What are the Different Phlebotomy Careers?

Once a phlebotomy certification is obtained, a variety of phlebotomy careers are available. Phlebotomists are trained to draw blood for collection and donation, as well as for medical testing. Phlebotomists can also find work in a variety of settings.

Phlebotomists are employed in a variety of settings, including hospitals. Phlebotomists can perform a wide range of tasks in the hospital, including procedures that were previously performed nurses. Phlebotomists can perform subcutaneous (under the skin) and intramuscular injections in addition to drawing blood for testing. The number of nurses required to work each shift is reduced when phlebotomists are on staff.

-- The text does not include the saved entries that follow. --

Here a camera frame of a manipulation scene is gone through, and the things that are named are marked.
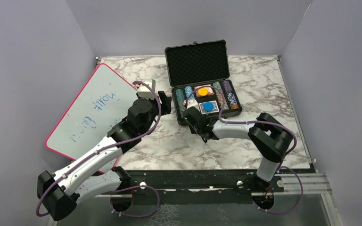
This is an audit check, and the blue round button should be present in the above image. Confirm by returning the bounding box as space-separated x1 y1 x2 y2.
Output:
203 102 214 112

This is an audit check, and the yellow round dealer button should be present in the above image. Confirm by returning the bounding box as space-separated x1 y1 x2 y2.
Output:
197 88 209 97

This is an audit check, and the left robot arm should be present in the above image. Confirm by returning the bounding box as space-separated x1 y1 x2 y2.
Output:
35 91 172 221

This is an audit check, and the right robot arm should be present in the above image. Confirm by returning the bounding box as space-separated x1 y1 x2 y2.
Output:
182 107 296 192

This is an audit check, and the black poker set case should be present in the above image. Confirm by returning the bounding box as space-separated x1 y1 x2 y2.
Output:
165 40 242 126

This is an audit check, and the blue card deck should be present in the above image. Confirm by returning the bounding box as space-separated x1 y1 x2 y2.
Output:
199 101 219 114

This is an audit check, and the dark green chip row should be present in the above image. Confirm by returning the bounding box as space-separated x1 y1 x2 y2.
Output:
175 89 186 118

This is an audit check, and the blue red chip row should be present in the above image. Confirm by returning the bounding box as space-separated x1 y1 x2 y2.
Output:
184 86 195 102

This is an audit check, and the red card deck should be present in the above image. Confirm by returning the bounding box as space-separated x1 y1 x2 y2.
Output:
194 85 214 97

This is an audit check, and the purple blue chip row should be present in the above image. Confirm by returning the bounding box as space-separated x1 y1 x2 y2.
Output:
222 81 239 110

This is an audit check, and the green orange chip row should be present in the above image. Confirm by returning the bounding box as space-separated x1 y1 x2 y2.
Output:
212 82 229 111

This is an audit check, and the white board red edge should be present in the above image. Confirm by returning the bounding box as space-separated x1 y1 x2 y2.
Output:
45 63 137 160

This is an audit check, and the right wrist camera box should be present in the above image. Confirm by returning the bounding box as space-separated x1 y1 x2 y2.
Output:
185 99 200 111

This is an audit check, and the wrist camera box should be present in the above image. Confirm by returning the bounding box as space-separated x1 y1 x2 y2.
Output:
135 79 156 99
185 99 200 111

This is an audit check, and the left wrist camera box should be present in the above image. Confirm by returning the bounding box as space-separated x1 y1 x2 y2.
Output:
135 79 156 99

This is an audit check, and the black mounting rail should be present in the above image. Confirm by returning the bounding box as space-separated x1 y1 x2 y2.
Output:
100 169 299 210

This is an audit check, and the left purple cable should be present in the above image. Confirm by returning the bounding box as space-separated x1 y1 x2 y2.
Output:
35 80 163 218

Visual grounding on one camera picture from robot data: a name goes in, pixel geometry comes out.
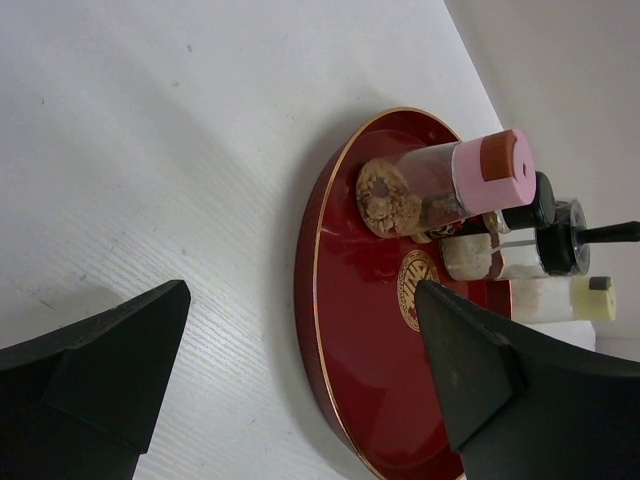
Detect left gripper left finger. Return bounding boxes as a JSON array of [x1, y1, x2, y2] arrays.
[[1, 280, 191, 479]]

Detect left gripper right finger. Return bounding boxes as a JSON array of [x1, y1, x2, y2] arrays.
[[415, 280, 639, 479]]

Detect yellow cap salt shaker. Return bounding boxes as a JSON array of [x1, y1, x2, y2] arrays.
[[510, 276, 617, 324]]

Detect black knob cap spice jar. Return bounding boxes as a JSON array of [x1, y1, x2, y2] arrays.
[[439, 199, 639, 281]]

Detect small black cap spice jar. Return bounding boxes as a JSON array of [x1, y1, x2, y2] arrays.
[[411, 171, 556, 244]]

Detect pink cap spice shaker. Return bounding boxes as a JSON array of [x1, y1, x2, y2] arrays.
[[356, 129, 536, 238]]

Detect red round tray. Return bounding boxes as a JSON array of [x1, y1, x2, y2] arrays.
[[294, 107, 510, 479]]

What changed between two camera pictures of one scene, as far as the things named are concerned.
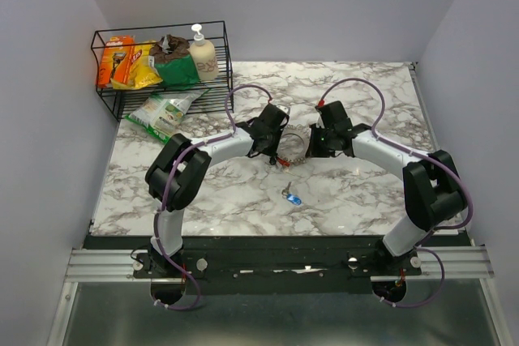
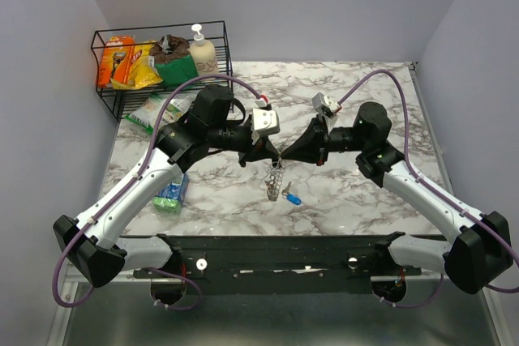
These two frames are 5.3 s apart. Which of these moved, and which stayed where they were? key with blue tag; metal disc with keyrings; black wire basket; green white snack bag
Moved: metal disc with keyrings
Stayed: black wire basket; green white snack bag; key with blue tag
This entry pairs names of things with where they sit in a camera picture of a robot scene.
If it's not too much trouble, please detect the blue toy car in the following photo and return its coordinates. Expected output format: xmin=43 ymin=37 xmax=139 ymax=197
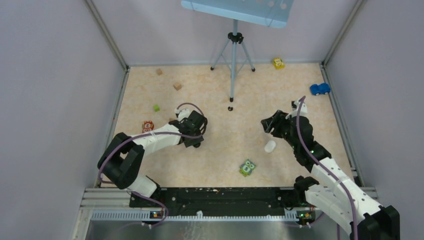
xmin=309 ymin=82 xmax=331 ymax=96

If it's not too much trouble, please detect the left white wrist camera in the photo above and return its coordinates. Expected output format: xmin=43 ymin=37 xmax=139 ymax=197
xmin=174 ymin=108 xmax=192 ymax=121

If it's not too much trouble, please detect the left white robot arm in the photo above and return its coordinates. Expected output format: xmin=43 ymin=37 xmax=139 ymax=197
xmin=97 ymin=109 xmax=208 ymax=207

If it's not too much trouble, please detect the wooden cube block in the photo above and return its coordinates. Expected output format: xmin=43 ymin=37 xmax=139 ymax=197
xmin=173 ymin=82 xmax=182 ymax=91

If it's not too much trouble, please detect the small wooden cube far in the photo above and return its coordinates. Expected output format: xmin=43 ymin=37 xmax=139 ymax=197
xmin=155 ymin=68 xmax=163 ymax=76

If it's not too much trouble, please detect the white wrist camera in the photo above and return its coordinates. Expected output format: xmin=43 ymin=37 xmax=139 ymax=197
xmin=285 ymin=99 xmax=308 ymax=120
xmin=174 ymin=108 xmax=192 ymax=121

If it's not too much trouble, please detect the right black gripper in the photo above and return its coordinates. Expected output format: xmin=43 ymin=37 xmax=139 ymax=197
xmin=261 ymin=109 xmax=299 ymax=150

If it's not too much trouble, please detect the white earbud charging case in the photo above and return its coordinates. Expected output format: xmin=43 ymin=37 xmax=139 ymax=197
xmin=264 ymin=140 xmax=277 ymax=154

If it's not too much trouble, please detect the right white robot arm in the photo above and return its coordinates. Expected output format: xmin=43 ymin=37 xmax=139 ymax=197
xmin=260 ymin=110 xmax=401 ymax=240

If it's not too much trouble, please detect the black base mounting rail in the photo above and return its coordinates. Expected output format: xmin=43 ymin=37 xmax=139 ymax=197
xmin=129 ymin=186 xmax=327 ymax=220

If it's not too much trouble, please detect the orange red animal block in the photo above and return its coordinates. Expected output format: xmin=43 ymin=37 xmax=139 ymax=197
xmin=142 ymin=120 xmax=155 ymax=133

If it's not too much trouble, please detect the light blue perforated board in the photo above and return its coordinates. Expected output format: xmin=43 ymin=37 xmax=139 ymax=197
xmin=181 ymin=0 xmax=294 ymax=29

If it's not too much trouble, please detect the green owl number block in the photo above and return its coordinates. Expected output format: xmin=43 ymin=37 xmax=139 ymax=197
xmin=239 ymin=159 xmax=257 ymax=177

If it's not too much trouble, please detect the light blue tripod stand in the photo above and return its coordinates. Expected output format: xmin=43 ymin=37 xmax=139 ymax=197
xmin=210 ymin=19 xmax=256 ymax=103

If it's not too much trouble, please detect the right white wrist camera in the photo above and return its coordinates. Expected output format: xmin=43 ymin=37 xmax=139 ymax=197
xmin=285 ymin=99 xmax=308 ymax=120

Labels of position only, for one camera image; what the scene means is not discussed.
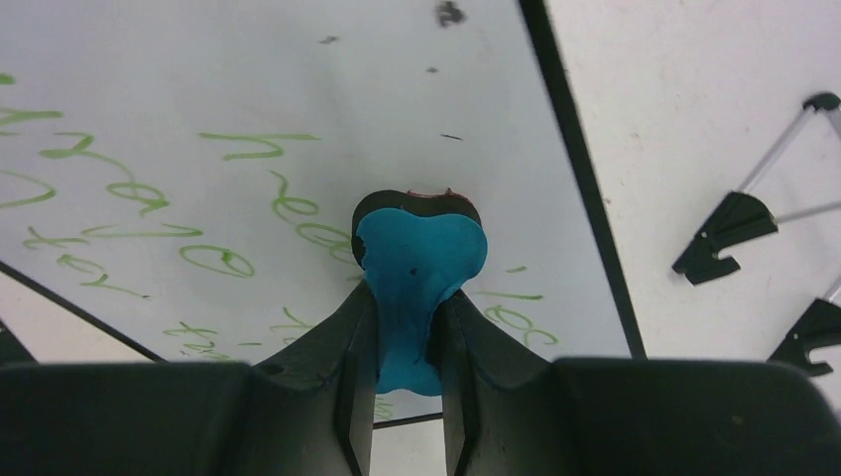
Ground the blue whiteboard eraser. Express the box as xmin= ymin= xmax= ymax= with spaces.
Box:
xmin=351 ymin=189 xmax=488 ymax=397

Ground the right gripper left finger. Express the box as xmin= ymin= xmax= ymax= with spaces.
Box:
xmin=1 ymin=284 xmax=378 ymax=475

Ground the small black-framed whiteboard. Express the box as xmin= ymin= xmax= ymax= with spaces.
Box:
xmin=0 ymin=0 xmax=649 ymax=431

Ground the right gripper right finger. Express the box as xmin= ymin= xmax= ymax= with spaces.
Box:
xmin=433 ymin=293 xmax=840 ymax=475

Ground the wire whiteboard stand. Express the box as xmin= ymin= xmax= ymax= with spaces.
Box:
xmin=671 ymin=91 xmax=840 ymax=378

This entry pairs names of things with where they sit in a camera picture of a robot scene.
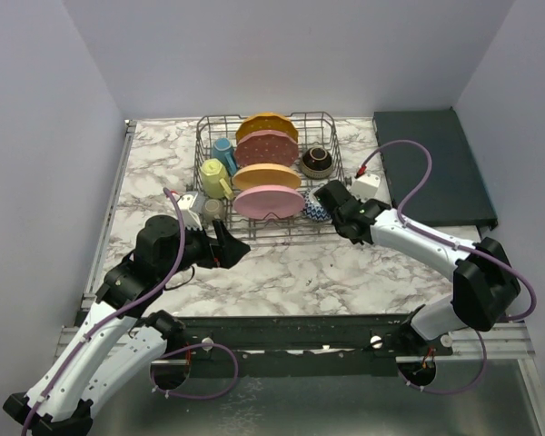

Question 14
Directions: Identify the dark brown cream bowl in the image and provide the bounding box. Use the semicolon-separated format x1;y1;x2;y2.
300;146;334;180

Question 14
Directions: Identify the blue floral mug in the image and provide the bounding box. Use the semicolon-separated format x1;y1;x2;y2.
211;138;238;176

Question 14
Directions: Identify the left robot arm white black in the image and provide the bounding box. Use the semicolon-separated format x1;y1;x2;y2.
3;214;250;435

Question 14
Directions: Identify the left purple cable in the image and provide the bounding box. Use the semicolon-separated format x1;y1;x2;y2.
20;186;240;436

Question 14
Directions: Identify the small grey cup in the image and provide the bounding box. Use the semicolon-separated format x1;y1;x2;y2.
202;198;226;223

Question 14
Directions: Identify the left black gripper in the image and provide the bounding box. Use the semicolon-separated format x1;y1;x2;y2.
160;217;251;280

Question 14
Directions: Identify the brown plate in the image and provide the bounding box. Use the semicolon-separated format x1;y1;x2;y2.
234;130;299;167

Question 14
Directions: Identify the orange polka dot plate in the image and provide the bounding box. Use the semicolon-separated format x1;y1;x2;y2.
235;112;299;142

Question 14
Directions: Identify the red patterned bowl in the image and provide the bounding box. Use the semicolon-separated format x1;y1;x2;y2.
302;188;331;223

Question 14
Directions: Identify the pink round bear plate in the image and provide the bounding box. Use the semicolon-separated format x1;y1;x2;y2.
233;184;305;221

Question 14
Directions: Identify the dark blue flat box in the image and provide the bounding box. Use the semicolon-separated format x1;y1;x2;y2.
373;108;498;229

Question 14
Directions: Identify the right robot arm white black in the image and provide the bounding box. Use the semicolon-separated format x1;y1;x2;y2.
313;181;520;356

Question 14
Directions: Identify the grey wire dish rack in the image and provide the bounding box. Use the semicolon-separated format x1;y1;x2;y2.
186;111;351;246

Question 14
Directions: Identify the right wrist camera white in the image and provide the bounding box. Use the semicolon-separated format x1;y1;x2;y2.
350;173;382;202

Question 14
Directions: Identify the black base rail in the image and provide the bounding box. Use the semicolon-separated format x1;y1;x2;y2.
126;312;455;381

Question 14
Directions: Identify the yellow pink rimmed plate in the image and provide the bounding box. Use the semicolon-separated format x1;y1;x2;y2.
233;163;302;191

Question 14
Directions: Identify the yellow green mug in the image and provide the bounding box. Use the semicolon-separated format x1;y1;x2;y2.
200;158;234;200

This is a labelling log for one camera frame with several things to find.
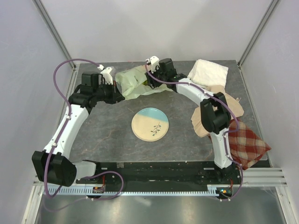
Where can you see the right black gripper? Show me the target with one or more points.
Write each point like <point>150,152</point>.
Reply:
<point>151,81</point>

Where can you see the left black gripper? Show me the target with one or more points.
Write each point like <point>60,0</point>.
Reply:
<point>116,96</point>

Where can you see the light green plastic bag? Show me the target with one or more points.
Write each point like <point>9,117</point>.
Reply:
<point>131,85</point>

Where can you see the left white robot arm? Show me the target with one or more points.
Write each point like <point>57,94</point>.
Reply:
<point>52,164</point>

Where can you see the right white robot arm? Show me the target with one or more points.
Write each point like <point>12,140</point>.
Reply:
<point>214,111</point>

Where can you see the white folded towel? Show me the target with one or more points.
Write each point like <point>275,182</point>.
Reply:
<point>206,73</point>

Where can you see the beige and blue plate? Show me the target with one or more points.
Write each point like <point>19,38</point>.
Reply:
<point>150,124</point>

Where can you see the beige crumpled cloth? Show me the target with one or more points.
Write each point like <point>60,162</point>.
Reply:
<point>233,105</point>

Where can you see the red plaid cloth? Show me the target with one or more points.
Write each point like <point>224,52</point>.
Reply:
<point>246,147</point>

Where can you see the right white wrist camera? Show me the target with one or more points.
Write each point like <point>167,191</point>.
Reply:
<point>153,62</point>

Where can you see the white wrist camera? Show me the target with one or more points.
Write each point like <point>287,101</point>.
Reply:
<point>107,74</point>
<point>153,62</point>

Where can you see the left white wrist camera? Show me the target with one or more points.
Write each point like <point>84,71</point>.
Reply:
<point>107,74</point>

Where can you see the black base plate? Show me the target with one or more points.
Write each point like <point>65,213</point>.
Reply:
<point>163,176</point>

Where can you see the light blue cable duct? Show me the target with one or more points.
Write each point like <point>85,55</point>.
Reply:
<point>100,191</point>

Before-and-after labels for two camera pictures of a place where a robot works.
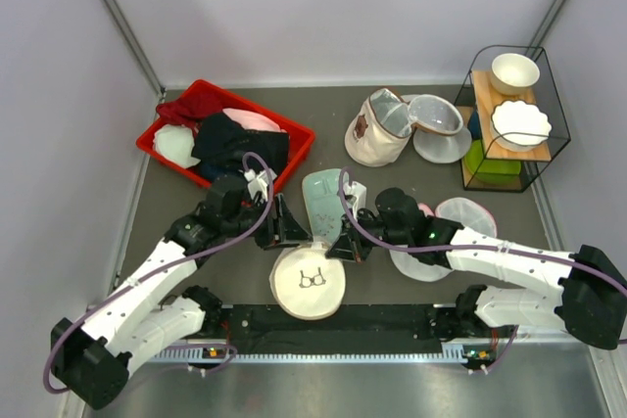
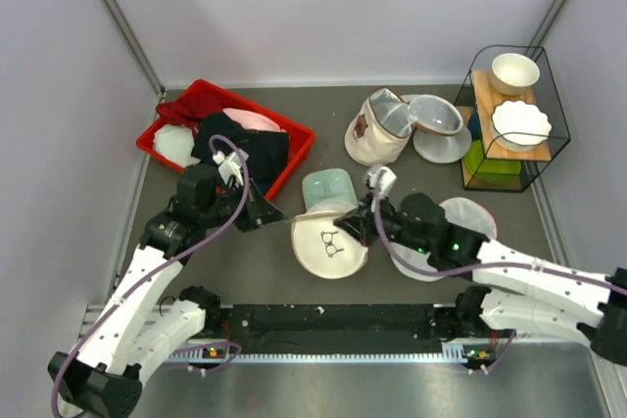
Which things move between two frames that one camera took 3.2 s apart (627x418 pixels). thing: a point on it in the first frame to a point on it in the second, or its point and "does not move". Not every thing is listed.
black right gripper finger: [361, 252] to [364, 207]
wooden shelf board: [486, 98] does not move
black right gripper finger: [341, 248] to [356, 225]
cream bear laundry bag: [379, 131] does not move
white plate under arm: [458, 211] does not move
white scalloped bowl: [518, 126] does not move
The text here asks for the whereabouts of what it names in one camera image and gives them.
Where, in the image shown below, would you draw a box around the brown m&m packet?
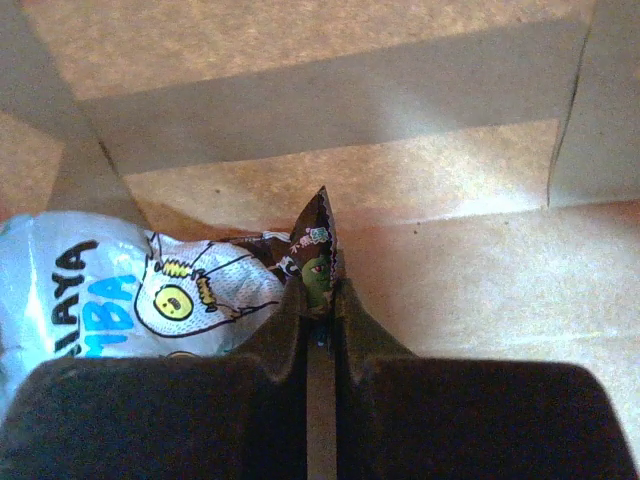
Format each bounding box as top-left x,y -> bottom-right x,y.
228,187 -> 338,318

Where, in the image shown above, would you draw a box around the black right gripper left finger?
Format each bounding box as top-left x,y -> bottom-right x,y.
1,279 -> 307,479

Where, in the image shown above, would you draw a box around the red paper bag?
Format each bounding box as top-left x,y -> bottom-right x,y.
0,0 -> 640,451

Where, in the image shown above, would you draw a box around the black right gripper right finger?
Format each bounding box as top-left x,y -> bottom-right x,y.
333,280 -> 638,479

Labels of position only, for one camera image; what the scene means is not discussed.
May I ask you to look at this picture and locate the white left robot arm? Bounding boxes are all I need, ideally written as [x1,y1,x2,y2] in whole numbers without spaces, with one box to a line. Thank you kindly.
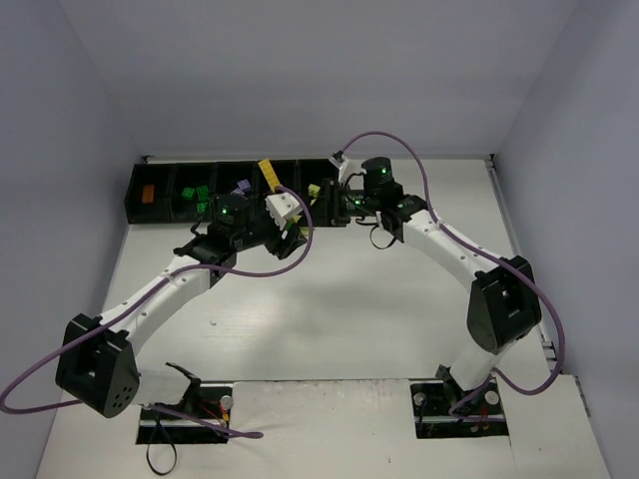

Careers as a phlebotomist in private physicians’ offices are also plentiful. These phlebotomists perform many of the same duties as phlebotomists in hospitals. The atmosphere is the most significant difference. They take blood samples for tests and may administer injections as needed. Phlebotomists in doctor’s offices are frequently certified medical assistants, allowing them to perform a variety of tasks that would otherwise be handled the nursing staff.

Careers in mobile phlebotomy are also common. Phlebotomists handle blood donation, and most areas have a mobile unit that visits different locations on a regular basis to perform these tasks. Mobile blood donation is a demanding job because you are doing the same thing all day, every day. Because mobile blood banks typically only visit an area every eight weeks, lines can be long and work can be consistent. Working in a mobile blood bank can be a good career choice for a new phlebotomist because of the rigorous practice.

Specialized training is required for some phlebotomy jobs. Blood is drawn from a vein using a procedure known as venipuncture in normal blood collection. It may be necessary to draw blood from an artery in some circumstances. Because blood moving away from the heart in the arteries moves with much greater force, this is a more complicated procedure.

Working with IV lines is another type of specialized training that many phlebotomy careers require. Under the supervision of a physician, phlebotomists are allowed to perform saline flushes and dispense Heparin in some states. Most employers will expect you to have the necessary training to perform this procedure in states where it is legal.

Phlebotomy jobs are frequently the first step toward a more comprehensive medical career. Many phlebotomists go on to get their Associate’s degree in clinical laboratory technology. Clinical lab technicians can not only collect blood for testing or donation, but they can also collect and prepare other types of samples for shipping.